## RECORDS TO PROCESS

───

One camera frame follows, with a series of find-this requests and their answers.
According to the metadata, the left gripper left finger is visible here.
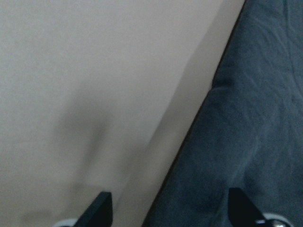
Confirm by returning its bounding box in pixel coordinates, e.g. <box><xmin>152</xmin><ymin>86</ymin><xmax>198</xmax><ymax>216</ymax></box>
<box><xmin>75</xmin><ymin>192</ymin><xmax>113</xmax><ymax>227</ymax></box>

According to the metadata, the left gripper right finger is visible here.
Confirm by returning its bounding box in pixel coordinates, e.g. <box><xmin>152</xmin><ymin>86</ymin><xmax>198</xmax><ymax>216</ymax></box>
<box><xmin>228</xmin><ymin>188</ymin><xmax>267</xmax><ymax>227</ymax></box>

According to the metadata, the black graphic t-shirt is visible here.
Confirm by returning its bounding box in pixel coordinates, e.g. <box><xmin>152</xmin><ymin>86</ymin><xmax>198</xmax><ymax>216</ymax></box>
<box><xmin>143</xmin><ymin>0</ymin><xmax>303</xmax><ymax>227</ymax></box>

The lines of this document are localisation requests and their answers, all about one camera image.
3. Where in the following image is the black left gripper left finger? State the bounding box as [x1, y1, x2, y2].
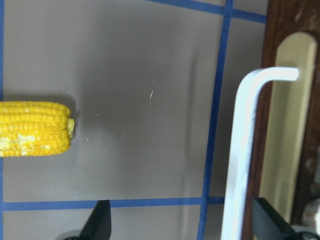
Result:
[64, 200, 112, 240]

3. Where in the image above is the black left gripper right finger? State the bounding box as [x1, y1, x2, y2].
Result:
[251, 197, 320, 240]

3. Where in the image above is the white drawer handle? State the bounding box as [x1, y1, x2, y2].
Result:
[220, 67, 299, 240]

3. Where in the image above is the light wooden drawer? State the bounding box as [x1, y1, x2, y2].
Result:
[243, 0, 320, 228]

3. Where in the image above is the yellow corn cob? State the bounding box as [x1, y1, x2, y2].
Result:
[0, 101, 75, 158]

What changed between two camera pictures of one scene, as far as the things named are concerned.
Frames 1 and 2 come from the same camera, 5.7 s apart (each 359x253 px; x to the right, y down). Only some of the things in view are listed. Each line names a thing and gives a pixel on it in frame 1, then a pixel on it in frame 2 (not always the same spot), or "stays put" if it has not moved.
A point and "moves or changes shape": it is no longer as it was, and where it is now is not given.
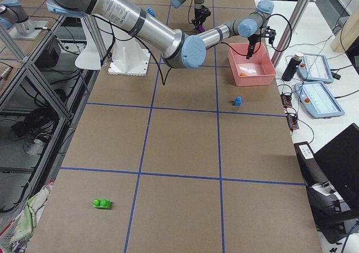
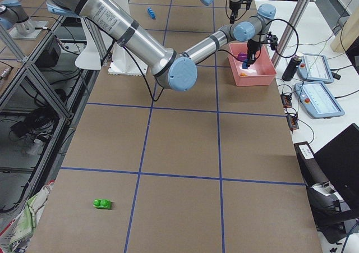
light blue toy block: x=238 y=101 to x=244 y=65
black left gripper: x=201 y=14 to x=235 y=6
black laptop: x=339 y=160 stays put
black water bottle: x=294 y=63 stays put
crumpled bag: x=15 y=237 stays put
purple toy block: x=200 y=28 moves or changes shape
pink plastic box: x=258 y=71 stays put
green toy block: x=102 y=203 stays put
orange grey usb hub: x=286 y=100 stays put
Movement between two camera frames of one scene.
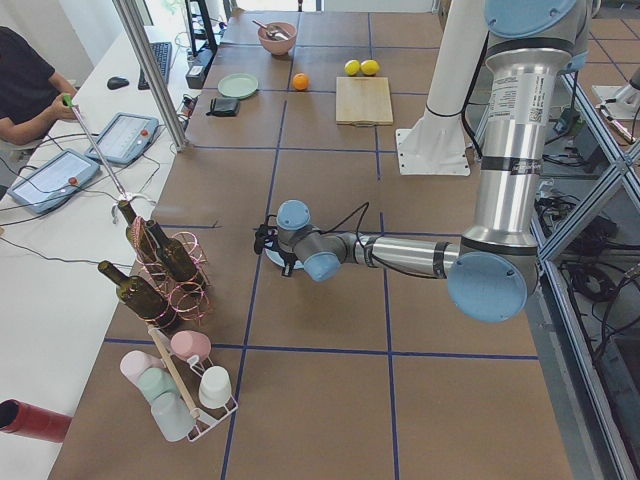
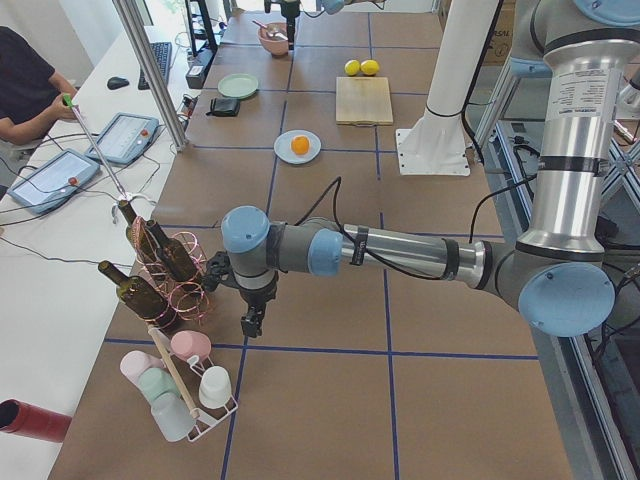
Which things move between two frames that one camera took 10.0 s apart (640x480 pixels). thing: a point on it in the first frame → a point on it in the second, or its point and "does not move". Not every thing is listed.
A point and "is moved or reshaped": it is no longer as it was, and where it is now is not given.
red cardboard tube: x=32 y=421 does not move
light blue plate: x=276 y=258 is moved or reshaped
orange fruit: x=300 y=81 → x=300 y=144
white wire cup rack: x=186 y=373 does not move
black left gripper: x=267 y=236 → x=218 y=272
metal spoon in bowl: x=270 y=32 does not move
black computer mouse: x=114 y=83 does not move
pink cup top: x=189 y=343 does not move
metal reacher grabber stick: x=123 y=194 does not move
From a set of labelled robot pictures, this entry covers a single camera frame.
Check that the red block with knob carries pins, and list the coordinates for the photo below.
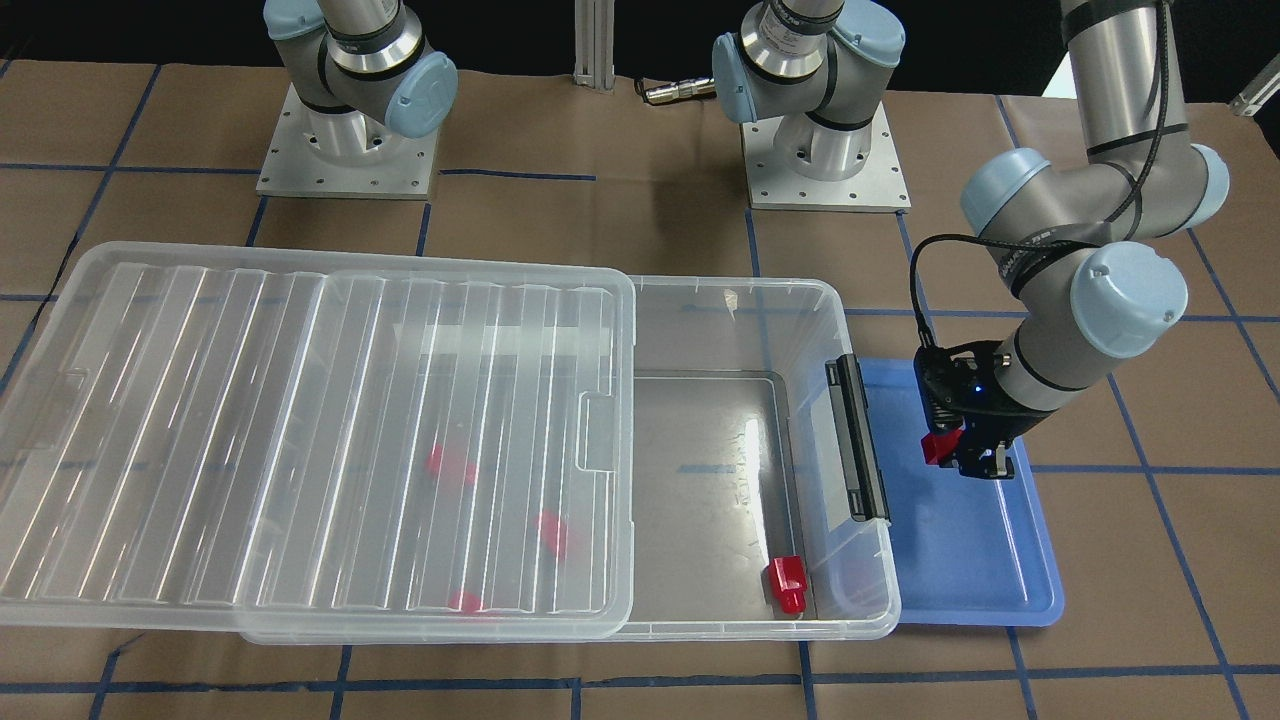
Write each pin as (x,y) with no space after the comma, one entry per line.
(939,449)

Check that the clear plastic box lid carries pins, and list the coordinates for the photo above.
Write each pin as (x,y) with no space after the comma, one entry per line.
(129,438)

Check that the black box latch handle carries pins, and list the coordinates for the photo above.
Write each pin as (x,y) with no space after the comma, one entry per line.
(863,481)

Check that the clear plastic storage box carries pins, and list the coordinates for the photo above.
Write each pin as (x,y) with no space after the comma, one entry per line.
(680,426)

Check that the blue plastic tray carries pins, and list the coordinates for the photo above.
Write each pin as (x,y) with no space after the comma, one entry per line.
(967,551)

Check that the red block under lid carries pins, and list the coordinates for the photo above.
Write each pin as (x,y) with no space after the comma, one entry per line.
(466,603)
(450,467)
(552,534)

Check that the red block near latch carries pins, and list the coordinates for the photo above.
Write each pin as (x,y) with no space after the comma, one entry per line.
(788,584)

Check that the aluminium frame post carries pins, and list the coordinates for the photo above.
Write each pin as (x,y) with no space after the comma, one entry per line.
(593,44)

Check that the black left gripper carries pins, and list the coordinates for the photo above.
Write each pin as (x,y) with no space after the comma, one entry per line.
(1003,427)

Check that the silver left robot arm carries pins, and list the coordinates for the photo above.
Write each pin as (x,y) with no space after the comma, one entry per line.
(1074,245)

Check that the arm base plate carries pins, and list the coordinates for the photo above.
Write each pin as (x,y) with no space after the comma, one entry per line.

───

## WHAT IS BEING ASKED
Copy each of the entries above precisely, and drop whatever pictures they hold.

## TASK SOLUTION
One camera frame follows, with a series of find-this requests and their answers.
According to the metadata, the left gripper left finger is visible here.
Confirm by returning its bounding box in pixel coordinates, e.g. <box><xmin>152</xmin><ymin>86</ymin><xmax>198</xmax><ymax>216</ymax></box>
<box><xmin>75</xmin><ymin>192</ymin><xmax>113</xmax><ymax>227</ymax></box>

According to the metadata, the left gripper right finger is visible here.
Confirm by returning its bounding box in pixel coordinates, e.g. <box><xmin>152</xmin><ymin>86</ymin><xmax>198</xmax><ymax>216</ymax></box>
<box><xmin>228</xmin><ymin>188</ymin><xmax>267</xmax><ymax>227</ymax></box>

According to the metadata, the black graphic t-shirt is visible here.
Confirm by returning its bounding box in pixel coordinates, e.g. <box><xmin>152</xmin><ymin>86</ymin><xmax>198</xmax><ymax>216</ymax></box>
<box><xmin>143</xmin><ymin>0</ymin><xmax>303</xmax><ymax>227</ymax></box>

The lines of this document are localisation requests and their answers, all about one camera image.
3. Where in the following image is the black left gripper left finger? State the bounding box as [x1, y1, x2, y2].
Result:
[64, 200, 112, 240]

3. Where in the image above is the black left gripper right finger? State the bounding box as [x1, y1, x2, y2].
Result:
[251, 197, 320, 240]

3. Where in the image above is the white drawer handle? State the bounding box as [x1, y1, x2, y2].
Result:
[220, 67, 299, 240]

3. Where in the image above is the light wooden drawer? State the bounding box as [x1, y1, x2, y2].
Result:
[243, 0, 320, 228]

3. Where in the image above is the yellow corn cob? State the bounding box as [x1, y1, x2, y2].
Result:
[0, 101, 75, 158]

What changed between two camera pictures of one scene, as far as the things named are concerned.
Frames 1 and 2 come from the same camera, 5.7 s apart (each 359x253 px; x to the right, y down). Only some of the things in view are listed. Each line names a thing and gives a pixel on it in frame 1, then a pixel on it in frame 2 (not always the same spot), or "stays put" if it has not moved.
A point and "moves or changes shape": it is no longer as it was, and where it is now is not given.
light blue toy block: x=238 y=101 to x=244 y=65
black left gripper: x=201 y=14 to x=235 y=6
black laptop: x=339 y=160 stays put
black water bottle: x=294 y=63 stays put
crumpled bag: x=15 y=237 stays put
purple toy block: x=200 y=28 moves or changes shape
pink plastic box: x=258 y=71 stays put
green toy block: x=102 y=203 stays put
orange grey usb hub: x=286 y=100 stays put
Movement between two camera frames of one scene.
Which things move between two frames that one camera took 10.0 s apart (640x480 pixels). thing: a point on it in the first frame → a point on it in the second, or its point and "does not move". Not every thing is listed.
A point and "is moved or reshaped": it is no longer as it was, and where it is now is not given.
red cardboard tube: x=32 y=421 does not move
light blue plate: x=276 y=258 is moved or reshaped
orange fruit: x=300 y=81 → x=300 y=144
white wire cup rack: x=186 y=373 does not move
black left gripper: x=267 y=236 → x=218 y=272
metal spoon in bowl: x=270 y=32 does not move
black computer mouse: x=114 y=83 does not move
pink cup top: x=189 y=343 does not move
metal reacher grabber stick: x=123 y=194 does not move
From a set of labelled robot pictures, this entry covers a single camera frame.
Check that the red block with knob carries pins, and list the coordinates for the photo below.
Write each pin as (x,y) with no space after the comma, one entry per line.
(939,449)

Check that the clear plastic box lid carries pins, and list the coordinates for the photo above.
Write each pin as (x,y) with no space after the comma, one entry per line.
(129,438)

Check that the black box latch handle carries pins, and list the coordinates for the photo above.
Write each pin as (x,y) with no space after the comma, one entry per line.
(863,481)

Check that the clear plastic storage box carries pins, and list the coordinates for the photo above.
Write each pin as (x,y) with no space after the comma, one entry per line.
(680,426)

Check that the blue plastic tray carries pins, and list the coordinates for the photo above.
Write each pin as (x,y) with no space after the comma, one entry per line.
(967,551)

Check that the red block under lid carries pins, and list the coordinates for the photo above.
Write each pin as (x,y) with no space after the comma, one entry per line.
(466,603)
(450,467)
(552,534)

Check that the red block near latch carries pins, and list the coordinates for the photo above.
Write each pin as (x,y) with no space after the comma, one entry per line.
(788,584)

Check that the aluminium frame post carries pins, and list the coordinates for the photo above.
Write each pin as (x,y) with no space after the comma, one entry per line.
(593,44)

Check that the black left gripper carries pins, and list the coordinates for the photo above.
Write each pin as (x,y) with no space after the comma, one entry per line.
(1003,427)

Check that the silver left robot arm carries pins, and list the coordinates for the photo above.
Write each pin as (x,y) with no space after the comma, one entry per line.
(1074,245)

Check that the arm base plate carries pins, and list the coordinates for the photo above.
Write each pin as (x,y) with no space after the comma, one entry per line.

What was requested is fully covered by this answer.